◆ Exercise details ◆
Set down the data again exactly. Pictures are not part of the copy.

◆ Given information ◆
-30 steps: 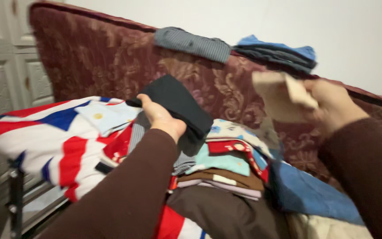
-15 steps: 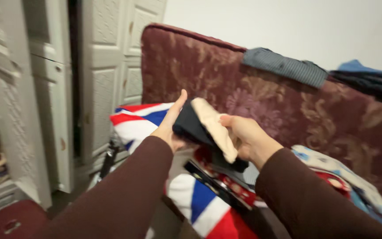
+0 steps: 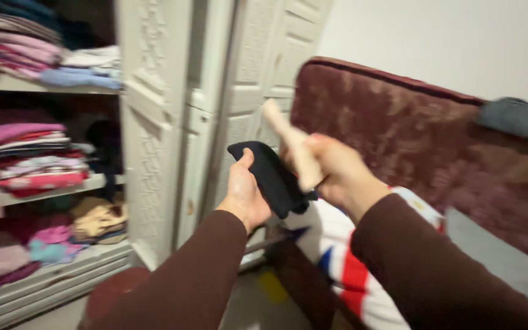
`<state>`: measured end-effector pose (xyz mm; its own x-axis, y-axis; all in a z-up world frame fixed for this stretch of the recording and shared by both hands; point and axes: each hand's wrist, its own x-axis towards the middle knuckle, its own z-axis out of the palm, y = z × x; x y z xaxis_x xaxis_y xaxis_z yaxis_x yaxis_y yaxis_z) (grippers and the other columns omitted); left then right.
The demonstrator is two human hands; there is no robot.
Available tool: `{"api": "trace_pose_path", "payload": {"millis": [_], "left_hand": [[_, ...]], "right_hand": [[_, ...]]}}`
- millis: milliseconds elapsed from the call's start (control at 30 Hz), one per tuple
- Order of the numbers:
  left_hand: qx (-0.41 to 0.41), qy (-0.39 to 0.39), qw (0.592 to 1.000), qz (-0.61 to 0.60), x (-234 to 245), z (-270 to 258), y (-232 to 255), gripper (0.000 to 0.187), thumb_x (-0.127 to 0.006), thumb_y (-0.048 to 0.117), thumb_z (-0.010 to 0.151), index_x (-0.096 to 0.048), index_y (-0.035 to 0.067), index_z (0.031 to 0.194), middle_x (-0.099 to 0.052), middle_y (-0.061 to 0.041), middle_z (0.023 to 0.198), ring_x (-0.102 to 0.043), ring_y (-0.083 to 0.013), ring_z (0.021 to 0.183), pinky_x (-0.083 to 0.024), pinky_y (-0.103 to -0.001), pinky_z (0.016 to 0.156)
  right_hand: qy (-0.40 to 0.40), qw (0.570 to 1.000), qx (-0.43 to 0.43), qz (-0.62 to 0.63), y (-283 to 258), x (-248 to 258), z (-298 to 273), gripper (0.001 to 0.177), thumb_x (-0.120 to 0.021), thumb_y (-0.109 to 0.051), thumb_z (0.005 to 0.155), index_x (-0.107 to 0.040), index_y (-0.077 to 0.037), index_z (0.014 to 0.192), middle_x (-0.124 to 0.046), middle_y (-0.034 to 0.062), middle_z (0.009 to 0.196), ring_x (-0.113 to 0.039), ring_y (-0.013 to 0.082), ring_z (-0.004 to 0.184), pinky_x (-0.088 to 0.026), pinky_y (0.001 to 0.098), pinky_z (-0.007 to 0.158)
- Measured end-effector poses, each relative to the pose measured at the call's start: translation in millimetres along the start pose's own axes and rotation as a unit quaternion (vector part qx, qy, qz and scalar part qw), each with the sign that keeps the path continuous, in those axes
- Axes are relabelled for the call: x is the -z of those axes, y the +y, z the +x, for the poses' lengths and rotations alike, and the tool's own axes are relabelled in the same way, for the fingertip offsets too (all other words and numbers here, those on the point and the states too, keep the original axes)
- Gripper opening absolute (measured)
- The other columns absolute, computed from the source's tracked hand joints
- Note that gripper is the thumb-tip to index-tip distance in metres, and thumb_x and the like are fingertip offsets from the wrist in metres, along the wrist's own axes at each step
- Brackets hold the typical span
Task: The person sorts through various folded and unfolded clothing items on a maroon couch, organizes them into stacks, and places them into the shelves of a white plastic wardrobe.
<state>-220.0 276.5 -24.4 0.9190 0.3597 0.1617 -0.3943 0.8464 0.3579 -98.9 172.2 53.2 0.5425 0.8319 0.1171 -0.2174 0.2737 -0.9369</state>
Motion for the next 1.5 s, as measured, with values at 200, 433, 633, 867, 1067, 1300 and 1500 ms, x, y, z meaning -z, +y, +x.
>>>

◆ Output of the task ◆
-30 steps: 
-15 steps: 
+0 steps: 
`<state>`: measured end-effector pose (xyz mm; its own x-axis, y-axis; all in a z-up world frame fixed for this stretch of the recording and shared by both hands; point and axes: each hand's wrist, its own x-axis towards the middle knuckle, its own z-axis out of the palm, y = z × x; x y z xaxis_x xaxis_y xaxis_z yaxis_x yaxis_y yaxis_z) (grippers and the other columns omitted); left then right.
The demonstrator is two human hands; there is no robot.
Available tool: `{"api": "trace_pose_path", "payload": {"millis": [_], "left_hand": [[_, ...]], "right_hand": [[_, ...]]}}`
- millis: milliseconds elapsed from the call's start (control at 30 Hz), one per tuple
- Order of the numbers:
  left_hand: qx (-0.41 to 0.41), qy (-0.39 to 0.39), qw (0.592 to 1.000), qz (-0.61 to 0.60), x (-234 to 245), z (-270 to 258), y (-232 to 255), gripper (0.000 to 0.187), thumb_x (-0.127 to 0.006), thumb_y (-0.048 to 0.117), thumb_z (-0.010 to 0.151), index_x (-0.096 to 0.048), index_y (-0.035 to 0.067), index_z (0.031 to 0.194), middle_x (-0.099 to 0.052), middle_y (-0.061 to 0.041), middle_z (0.023 to 0.198), ring_x (-0.102 to 0.043), ring_y (-0.083 to 0.013), ring_z (0.021 to 0.183), pinky_x (-0.083 to 0.024), pinky_y (-0.103 to -0.001), pinky_z (0.016 to 0.156)
  right_hand: qy (-0.40 to 0.40), qw (0.570 to 1.000), qx (-0.43 to 0.43), qz (-0.62 to 0.63), y (-283 to 258), x (-248 to 258), z (-298 to 273), gripper (0.001 to 0.177), thumb_x (-0.120 to 0.021), thumb_y (-0.109 to 0.051), thumb_z (0.005 to 0.155), index_x (-0.107 to 0.040), index_y (-0.077 to 0.037), index_z (0.014 to 0.192), middle_x (-0.124 to 0.046), middle_y (-0.034 to 0.062), middle_z (0.009 to 0.196), ring_x (-0.113 to 0.039), ring_y (-0.013 to 0.082), ring_z (-0.004 to 0.184), pinky_x (-0.088 to 0.026), pinky_y (0.001 to 0.098), pinky_z (-0.007 to 0.158)
- Measured end-effector poses, each relative to the pose measured at the call's start: translation in millimetres along the start pose's own axes and rotation as a unit quaternion (vector part qx, qy, qz and scalar part qw), each with the sign that keeps the path continuous, in those axes
- Axes are relabelled for the call: x is the -z of those axes, y the +y, z the +x, for the poses' lengths and rotations alike, and the tool's own axes are relabelled in the same way, for the fingertip offsets too (all other words and numbers here, those on the point and the states too, keep the original axes)
- Gripper opening absolute (measured)
- The other columns absolute, computed from the source's tracked hand joints
- Note that gripper is the thumb-tip to index-tip distance in metres, and thumb_x and the like are fingertip offsets from the wrist in metres, along the wrist's own axes at each step
- Brackets hold the typical span
Task: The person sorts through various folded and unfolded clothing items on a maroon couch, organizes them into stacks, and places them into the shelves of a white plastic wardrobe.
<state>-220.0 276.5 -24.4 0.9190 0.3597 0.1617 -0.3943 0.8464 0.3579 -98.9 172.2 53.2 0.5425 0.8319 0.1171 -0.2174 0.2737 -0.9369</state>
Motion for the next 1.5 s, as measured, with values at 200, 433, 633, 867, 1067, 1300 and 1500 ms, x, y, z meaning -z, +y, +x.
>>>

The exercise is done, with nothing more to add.